The response is always given in JSON format. It contains the analyzed text, the language of the text, and a response block for every service requested with its analysis result. The structure of all service responses is described in detail further below.

For an example of a complete response, see section Overview.

Basic Response Format

{
- text: "TXTWerk ist die Textmining-API der Neofonie GmbH, ein in Berlin ansässiger Fullservice-Provider. Neben Entitäten und Schlagwörtern erkennt TXTWerk in Texten unter anderem auch Datumsangaben (z.B. 08.09.2023) und Maßzahlen (z.B. 24h) und ordnet jeden Text einer passenden Textklasse zu.",
- timestamp: 1400247994051,
- language: "de",
- entities: [
- ]
- lexiconEntities:
- [
- ]
- nerEntities:
- [
- ]
- lexiconTags:
- [
- ]
- tags:
- [
- ]
- dates:
- [
- ]
- categories:
- [
- ]
- measures:
- [
- ]
- fingerprints:
- [
- ]
- legals:
- [
- ]
}

If a service has analyzed the text successfully, but did not find any results, an empty result list will be returned. In case of an error of a single service, the returned HTTP status will be 200 and the response content will contain the results of all the services, except for the failed service block. Services which were not included in the request, are generally also not included in the response.

Description of each field:

text	The analyzed text. If you passed an URL, the extracted plain text (with boiler plate removal) will be displayed. If you passed a plain text within the parameter 'text', the text will be returned unchanged.
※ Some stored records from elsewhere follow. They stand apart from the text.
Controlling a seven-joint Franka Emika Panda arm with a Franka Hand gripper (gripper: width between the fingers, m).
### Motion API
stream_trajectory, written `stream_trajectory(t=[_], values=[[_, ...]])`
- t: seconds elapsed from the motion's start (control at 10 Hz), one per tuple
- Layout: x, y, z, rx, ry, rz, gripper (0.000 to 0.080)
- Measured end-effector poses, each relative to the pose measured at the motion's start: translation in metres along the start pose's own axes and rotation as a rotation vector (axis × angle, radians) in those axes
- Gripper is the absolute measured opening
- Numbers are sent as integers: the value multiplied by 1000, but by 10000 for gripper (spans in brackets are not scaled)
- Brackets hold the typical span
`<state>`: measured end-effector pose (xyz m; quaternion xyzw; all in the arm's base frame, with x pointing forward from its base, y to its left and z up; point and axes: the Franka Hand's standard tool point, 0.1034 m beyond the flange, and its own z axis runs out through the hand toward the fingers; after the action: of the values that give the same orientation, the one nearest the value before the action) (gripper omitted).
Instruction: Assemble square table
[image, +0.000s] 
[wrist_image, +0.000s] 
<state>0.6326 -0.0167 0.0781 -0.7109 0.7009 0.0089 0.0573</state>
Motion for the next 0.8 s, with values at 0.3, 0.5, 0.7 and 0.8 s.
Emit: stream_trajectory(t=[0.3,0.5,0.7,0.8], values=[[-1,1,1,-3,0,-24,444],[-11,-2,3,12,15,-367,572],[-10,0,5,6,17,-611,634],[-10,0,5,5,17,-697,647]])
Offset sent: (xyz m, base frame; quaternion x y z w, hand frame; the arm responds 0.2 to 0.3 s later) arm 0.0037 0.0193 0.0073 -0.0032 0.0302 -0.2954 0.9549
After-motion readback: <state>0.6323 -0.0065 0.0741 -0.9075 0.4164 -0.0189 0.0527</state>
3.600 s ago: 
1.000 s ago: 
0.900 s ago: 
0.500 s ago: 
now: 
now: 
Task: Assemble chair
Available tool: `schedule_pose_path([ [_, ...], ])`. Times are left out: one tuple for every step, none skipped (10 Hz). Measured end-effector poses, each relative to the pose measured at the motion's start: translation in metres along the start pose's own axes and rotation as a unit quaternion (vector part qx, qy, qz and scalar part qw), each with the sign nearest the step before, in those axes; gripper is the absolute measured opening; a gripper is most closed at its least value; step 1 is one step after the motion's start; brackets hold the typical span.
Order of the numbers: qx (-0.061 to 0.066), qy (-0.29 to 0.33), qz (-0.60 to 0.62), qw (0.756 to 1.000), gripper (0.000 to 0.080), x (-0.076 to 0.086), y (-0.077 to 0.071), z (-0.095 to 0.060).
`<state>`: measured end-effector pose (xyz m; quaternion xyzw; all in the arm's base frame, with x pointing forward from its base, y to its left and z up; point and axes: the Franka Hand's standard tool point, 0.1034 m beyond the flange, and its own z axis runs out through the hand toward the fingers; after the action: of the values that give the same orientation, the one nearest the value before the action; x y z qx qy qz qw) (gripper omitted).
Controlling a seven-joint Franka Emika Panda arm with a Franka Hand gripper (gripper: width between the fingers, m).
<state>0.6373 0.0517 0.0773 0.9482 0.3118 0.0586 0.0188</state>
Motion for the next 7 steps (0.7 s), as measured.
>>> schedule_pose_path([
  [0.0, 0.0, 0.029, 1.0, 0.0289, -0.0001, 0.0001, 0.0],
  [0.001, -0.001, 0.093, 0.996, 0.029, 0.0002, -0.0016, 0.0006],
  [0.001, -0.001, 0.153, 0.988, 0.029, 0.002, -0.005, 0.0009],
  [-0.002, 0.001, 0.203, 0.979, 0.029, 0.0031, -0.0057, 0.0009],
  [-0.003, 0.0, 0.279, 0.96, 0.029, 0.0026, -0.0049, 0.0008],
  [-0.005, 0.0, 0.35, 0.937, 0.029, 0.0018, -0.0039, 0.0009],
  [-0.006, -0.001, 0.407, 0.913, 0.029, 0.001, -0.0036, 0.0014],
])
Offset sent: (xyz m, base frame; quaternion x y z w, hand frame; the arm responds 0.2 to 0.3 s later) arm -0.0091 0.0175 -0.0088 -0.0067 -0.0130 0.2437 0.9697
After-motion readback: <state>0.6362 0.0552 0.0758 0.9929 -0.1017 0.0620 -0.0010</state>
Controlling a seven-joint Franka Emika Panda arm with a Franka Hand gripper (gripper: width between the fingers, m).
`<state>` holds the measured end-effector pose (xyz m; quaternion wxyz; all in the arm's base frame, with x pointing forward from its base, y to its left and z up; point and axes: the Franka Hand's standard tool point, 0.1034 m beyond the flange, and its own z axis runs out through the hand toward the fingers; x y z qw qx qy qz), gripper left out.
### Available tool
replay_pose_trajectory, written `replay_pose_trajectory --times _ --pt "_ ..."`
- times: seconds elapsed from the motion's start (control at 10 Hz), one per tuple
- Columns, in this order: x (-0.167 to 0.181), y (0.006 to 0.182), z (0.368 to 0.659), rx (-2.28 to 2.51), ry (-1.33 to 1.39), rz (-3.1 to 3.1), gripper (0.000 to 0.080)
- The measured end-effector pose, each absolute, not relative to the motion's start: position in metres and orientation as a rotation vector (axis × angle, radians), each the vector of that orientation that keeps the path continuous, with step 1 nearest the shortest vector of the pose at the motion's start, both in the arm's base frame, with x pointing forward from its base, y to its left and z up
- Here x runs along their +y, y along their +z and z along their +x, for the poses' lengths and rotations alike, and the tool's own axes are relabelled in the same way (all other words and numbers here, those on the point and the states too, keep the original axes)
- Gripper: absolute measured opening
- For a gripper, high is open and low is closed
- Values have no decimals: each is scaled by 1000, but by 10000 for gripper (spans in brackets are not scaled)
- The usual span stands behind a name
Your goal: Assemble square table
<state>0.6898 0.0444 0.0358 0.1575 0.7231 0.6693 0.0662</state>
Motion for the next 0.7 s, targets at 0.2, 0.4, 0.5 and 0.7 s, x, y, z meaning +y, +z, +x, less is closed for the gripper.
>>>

If you passed a json document, all single paragraphs will be concatenated in the response.
language	The language of the text, e.g. "de" , "en", or "ru".
timestamp	The timestamp of the response (in milliseconds since January 1, 1970).

Response Format: Entities

{
- entities: [
  - {
    - confidence: 36.218177795410156,
    - relevance: 25.53207015991211,
    - surface: "GmbH",
    - label: "Gesellschaft mit beschränkter Haftung",
    - uri: "https://www.wikidata.org/wiki/Q460178",
    - type: "CONCEPT",
    - start: 44,
    - end: 48
  - },
  - {
    - confidence: 39.26929473876953,
    - relevance: 11.950702667236328,
    - surface: "Berlin",
    - label: "Berlin",
    - uri: "https://www.wikidata.org/wiki/Q64",
    - type: "PLACE",
    - start: 57,
    - end: 63
  - },
  - {
    - confidence: 95.73828125,
    - relevance: 35.542537689208984,
    - surface: "Texten",
    - label: "Text",
    - uri: "https://www.wikidata.org/wiki/Q234460",
    - type: "CONCEPT",
    - start: 150,
    - end: 156
  - }
- ]
}

Description of each field:

label	The unique label of the entity.
surface	The surface form of the entity in the text.
type	Type of entity. Possible values are "PERSON", "PLACE", "ORGANISATION", "JOB TITLE", "WORK", "EVENT" and "CONCEPT". This is determined heuristically and may differ in some cases from the expected value. For example: A city can act as an employer and may therefore be classified as an organization.
uri	The Wikidata URI of the named entity. Set to 'null' if there is no entity URI in the Wikidata knowledge base.
confidence	Confidence value of the discovered entity. A higher value represents a more secure detection. The upper value of the confidence is unlimited.
relevance	Relevance value for the discovered entity. A higher value represents a more important entity in the given context. The upper value of the relevance is unlimited.
start	The start position of the entity in the text.
end	The end position of the entity in the text.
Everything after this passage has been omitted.